Según las cifras extraídas a partir de los datos de consumo de los clientes de Burguer King, la compañía cerró 2017 con la venta de más de 10,3 millones de kilos de carne consumidos por sus clientes.

De esta manera, si cada una de las hamburguesas hechas con todos los kilos de carne vendidos se pusieran seguidas, se podría cruzar el Atlántico y recorrer la distancia entre Madrid y Miami (sede central de la compañía), lo que muestra la importancia que los españoles siguen dando a la carne a la parrilla. En concreto, los menús preferidos de los clientes son el de Whopper y el de Big King.

Asimismo, en 2017, los clientes de la cadena de restauración han consumido con su carne a la parrilla 500.000 kilos de cebolla fresca, dos millones de kg de lechuga y los más de 2,4 millones de kg de tomates cortados diariamente en los restaurantes.

Igualmente, los clientes cada vez más sustituyen las patatas por los aros de cebolla y, aunque fueron los primeros en ofrecer esta posibilidad al consumidor, el equipo de innovación de Burguer King trabaja constantemente para incorporar nuevas propuestas diferenciadoras para satisfacer a sus clientes.
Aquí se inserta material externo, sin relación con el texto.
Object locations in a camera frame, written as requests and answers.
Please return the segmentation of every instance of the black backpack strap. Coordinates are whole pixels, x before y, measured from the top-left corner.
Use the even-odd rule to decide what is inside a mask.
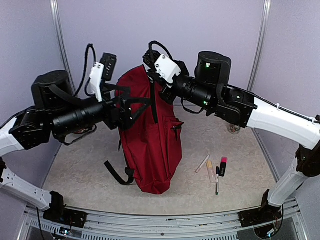
[[[128,167],[126,167],[124,169],[125,173],[128,175],[129,179],[128,181],[123,180],[119,174],[116,172],[116,170],[114,169],[114,167],[110,164],[109,161],[106,161],[104,163],[104,165],[106,166],[106,168],[109,170],[109,172],[111,173],[111,175],[114,177],[114,179],[120,183],[121,185],[130,185],[134,182],[135,178],[134,178],[134,173],[135,170],[134,169],[130,169]]]
[[[150,77],[150,100],[151,100],[151,110],[154,123],[158,123],[158,114],[157,114],[157,104],[156,104],[156,82],[155,80]]]

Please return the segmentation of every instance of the cable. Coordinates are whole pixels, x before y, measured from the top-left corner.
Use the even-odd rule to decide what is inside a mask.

“Desde el departamento de innovación y calidad buscamos siempre encontrar la mejor combinación de ingredientes y opciones que hagan de nuestra oferta, una de las mejores opciones del mercado. Los datos de consumo de carne a la parrilla han ido en aumento en los últimos años, en concreto un 10% más en 2017, respecto al año pasado. Se trata de una tendencia que esperamos siga creciendo durante este año”, afirma Bianca Shen, directora de marketing de Burger King Iberia.